El aborto recurrente se presenta entre el 1 y 7% de las parejas. Su etiología comprende factores genéticos, inmunológicos, anatómicos, hormonales, metabólicos, trombofílicos e infecciosos. Con el objetivo de establecer la frecuencia de mosaicismos de baja proporción en cromosomas sexuales, en una población de parejas con antecedente de aborto recurrente, se hizo un estudio citogenético prospectivo caso- control en 20 parejas, remitidas al Laboratorio de Biogenética del Centro Colombiano de Fertilidad y Esterilidad (CECOLFES). Se hizo valoración clínico-patológica, estudios anatómicos, hormonales, infecciosos, andrológicos y genéticos. Como técnicas citogenéticas se usaron el método convencional de bandeo GTG para el estudio de anomalías cromosómicas numéricas y estructurales y el método molecular de Hibridación in situ con Fluorescencia (FISH) para confirmar los mosaicismos en cromosomas sexuales. De acuerdo con los hallazgos paraclínicos de las parejas estudiadas, el diagnóstico mostró factores inmunológicos (75%), anatómicos (30%), hormonales (25%), masculinos (25%), infecciosos (25%), genéticos (15%) e idiopático (10%). Como resultados del estudio citogenético de las parejas, hubo un 10% de mosaicismos de baja proporción en cromosomas sexuales en dos mujeres abortadoras cuyo diagnóstico final incluyó factor genético e infeccioso y factor genético e inmune respectivamente. Sólo se es- tudió citogenéticamente el 10% de los productos de aborto de todas las parejas. Se concluye la evidencia multifactorial de la patogénesis del aborto recurrente, el subdiagnóstico del factor genético en las parejas remitidas y la necesidad de focalizar investigaciones futuras en la interpretación citogenética y asociación clínico-patológica de los mosaicismo de baja proporción en cromosomas sexuales con el aborto recurrente.

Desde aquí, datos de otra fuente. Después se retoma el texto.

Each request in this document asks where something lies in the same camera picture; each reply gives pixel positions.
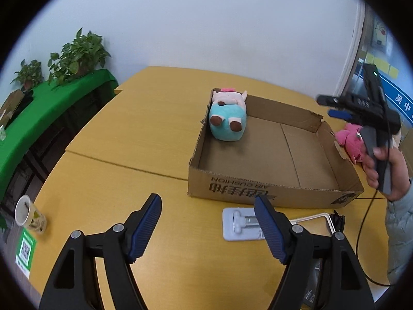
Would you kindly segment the grey jacket right forearm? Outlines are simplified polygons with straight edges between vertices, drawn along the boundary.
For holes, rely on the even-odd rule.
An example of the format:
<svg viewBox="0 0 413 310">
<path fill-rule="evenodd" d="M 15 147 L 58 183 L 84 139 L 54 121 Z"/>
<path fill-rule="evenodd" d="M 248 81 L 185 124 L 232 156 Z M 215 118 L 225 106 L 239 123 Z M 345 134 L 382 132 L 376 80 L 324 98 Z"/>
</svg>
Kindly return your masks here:
<svg viewBox="0 0 413 310">
<path fill-rule="evenodd" d="M 391 284 L 396 284 L 412 257 L 412 184 L 404 197 L 387 201 L 385 225 L 388 234 L 387 278 Z"/>
</svg>

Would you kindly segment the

Recurrent miscarriage occurs in around 1 to 7 percent of couples. The etiology involves genetic, immunologic, anatomic, hormonal, metabolic, thrombophilic and infectious factors. With the aim of establishing the frequency of low-level mosaicism in the X-chromosome, in a population of couples with prior recurrent miscarriages, a prospective case-control cytogenetic study took place on 20 couples, at the biogenetic laboratory in CECOLFES (Colombian Center of Fertility and Sterility). Clinical pathologic evaluation, anatomic, hormonal, infectious, andrologic and genetic studies were performed. As a conventional method in cytogenetic techniques, banding GTG was used for the study of structural and numeric chromosomal abnormalities whereas the molecular method of Fluorescence In Situ Hybridization (FISH) was used to confirm the mosaicism in sexual chromosomes. According to paraclinic results from the participating couples, diagnosis showed immunologic (75%), anatomic (30%), hormonal (25%), male (25%), infectious (25%), genetic (15%) and idiophatic factors (10%). Results from the cytogenetic analysis, were 10% of low-level mosaicism in the X-chromosome in two women whose final diagnosis included genetic and infectious factors for one and genetic and immunologic factors for the other. Only 10 % of the total miscarriages from the couples were evaluated. Conclusions include aspects such as multifactorial evidence of pathogenesis in recurrent miscarriage, the sub-diagnosis of genetic factors and the need to focus future investigations on cytogenetic interpretation and the clinicalpathological association between low-level mosaicism in the X-cromosome and recurrent miscarriage.